The Economic and Political Weekly (EPW) is an important source of study material for IAS, especially for the current affairs segment. In this section, we give you the gist of the EPW magazine every week. The important topics covered in the weekly are analysed and explained in a simple language, all from a UPSC perspective.
TABLE OF CONTENTS
- Examining how health policy has fared in India during the last five years shows the constriction of finances for major programmes like the National Health Mission and Reproductive and Child Health Programme that has led to under-resourced public systems.
- Schemes like Pradhan Mantri Jan Arogya Yojana health insurance scheme would only end up diverting public resources towards commercial insurance companies and private hospitals, while having doubtful benefits for community health.

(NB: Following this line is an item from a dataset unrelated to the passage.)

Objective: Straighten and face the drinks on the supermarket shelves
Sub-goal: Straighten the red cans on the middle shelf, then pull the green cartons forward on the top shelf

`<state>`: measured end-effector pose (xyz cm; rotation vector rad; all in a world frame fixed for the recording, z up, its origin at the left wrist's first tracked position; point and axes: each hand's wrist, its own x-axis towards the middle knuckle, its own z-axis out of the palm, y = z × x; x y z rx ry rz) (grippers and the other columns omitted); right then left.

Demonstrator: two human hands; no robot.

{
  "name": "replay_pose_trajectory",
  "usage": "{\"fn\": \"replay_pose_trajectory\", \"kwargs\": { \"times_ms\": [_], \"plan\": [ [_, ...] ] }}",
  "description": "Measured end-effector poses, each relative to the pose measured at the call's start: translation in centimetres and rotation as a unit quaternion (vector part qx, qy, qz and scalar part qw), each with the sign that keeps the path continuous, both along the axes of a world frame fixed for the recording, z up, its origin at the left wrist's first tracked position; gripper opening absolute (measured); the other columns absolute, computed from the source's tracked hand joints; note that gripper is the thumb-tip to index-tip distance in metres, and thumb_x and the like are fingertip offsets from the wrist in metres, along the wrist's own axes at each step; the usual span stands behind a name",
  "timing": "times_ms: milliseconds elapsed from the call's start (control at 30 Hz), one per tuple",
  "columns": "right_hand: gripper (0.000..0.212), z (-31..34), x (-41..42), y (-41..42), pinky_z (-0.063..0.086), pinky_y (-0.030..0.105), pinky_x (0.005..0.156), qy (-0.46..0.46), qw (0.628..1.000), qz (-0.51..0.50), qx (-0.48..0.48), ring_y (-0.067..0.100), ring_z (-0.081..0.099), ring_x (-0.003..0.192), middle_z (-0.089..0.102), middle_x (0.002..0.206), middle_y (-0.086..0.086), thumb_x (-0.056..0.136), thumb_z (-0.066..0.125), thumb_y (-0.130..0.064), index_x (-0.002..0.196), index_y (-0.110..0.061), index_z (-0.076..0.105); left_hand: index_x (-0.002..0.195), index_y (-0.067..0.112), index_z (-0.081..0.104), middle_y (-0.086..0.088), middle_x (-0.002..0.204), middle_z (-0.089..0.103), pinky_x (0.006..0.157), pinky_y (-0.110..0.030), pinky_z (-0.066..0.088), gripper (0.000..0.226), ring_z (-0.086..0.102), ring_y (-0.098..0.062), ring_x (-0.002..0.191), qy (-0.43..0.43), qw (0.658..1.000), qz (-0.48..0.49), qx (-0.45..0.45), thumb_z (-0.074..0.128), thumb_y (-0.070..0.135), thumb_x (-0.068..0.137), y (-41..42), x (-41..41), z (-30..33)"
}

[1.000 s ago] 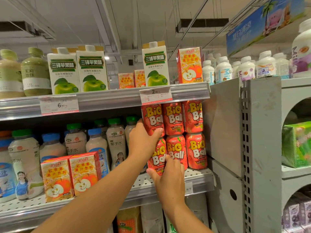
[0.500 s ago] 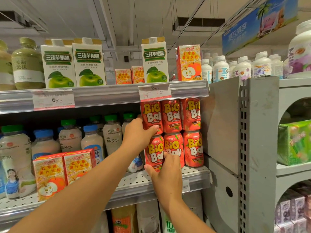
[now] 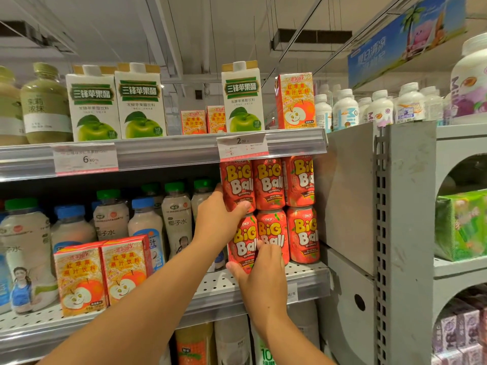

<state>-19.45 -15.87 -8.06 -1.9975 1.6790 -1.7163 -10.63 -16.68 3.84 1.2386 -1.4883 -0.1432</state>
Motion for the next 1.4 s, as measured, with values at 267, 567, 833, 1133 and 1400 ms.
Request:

- In a shocking incident in 2017, over 70 children died within a few days at a Medical College Hospital in Gorakhpur.
- The immediate cause of most deaths was interruption of hospital oxygen supply, linked with the long-standing failure of the government to pay the oxygen supplier.
- These avoidable child deaths symbolise the consequences of the government’s health financing policy, with nearly stagnant or declining budgets for public health services, in real terms.
- This is substantiated by analysing trends in the NHM budgets over the past five years, which have been downsized as a proportion of total health budgets, reducing from 61% in 2014–15 to 49% in the 2019–20 interim budget.
- The Reproductive and Child Health (RCH) component of the NHM, responsible for a wide range of health measures concerning women and children, has experienced major budget cuts in the last few years.
- Such constriction of health budgets with the lack of expected improvements in public health services in many states is eroding care for low-income communities.
- Government’s priorities have undermined public health services catering to vulnerable sections of the population, they have benefited other, more powerful constituencies.
The central Clinical Establishments Act
- One major policy area where the current union government spectacularly failed to act: regulation of the private medical sector.
- The central Clinical Establishments (Registration and Regulation) Act, 2010 was meant to regulate private hospitals, and has so far been adopted by 11 states.
- However, during the last five years, the progress on implementing this act has been close to zero.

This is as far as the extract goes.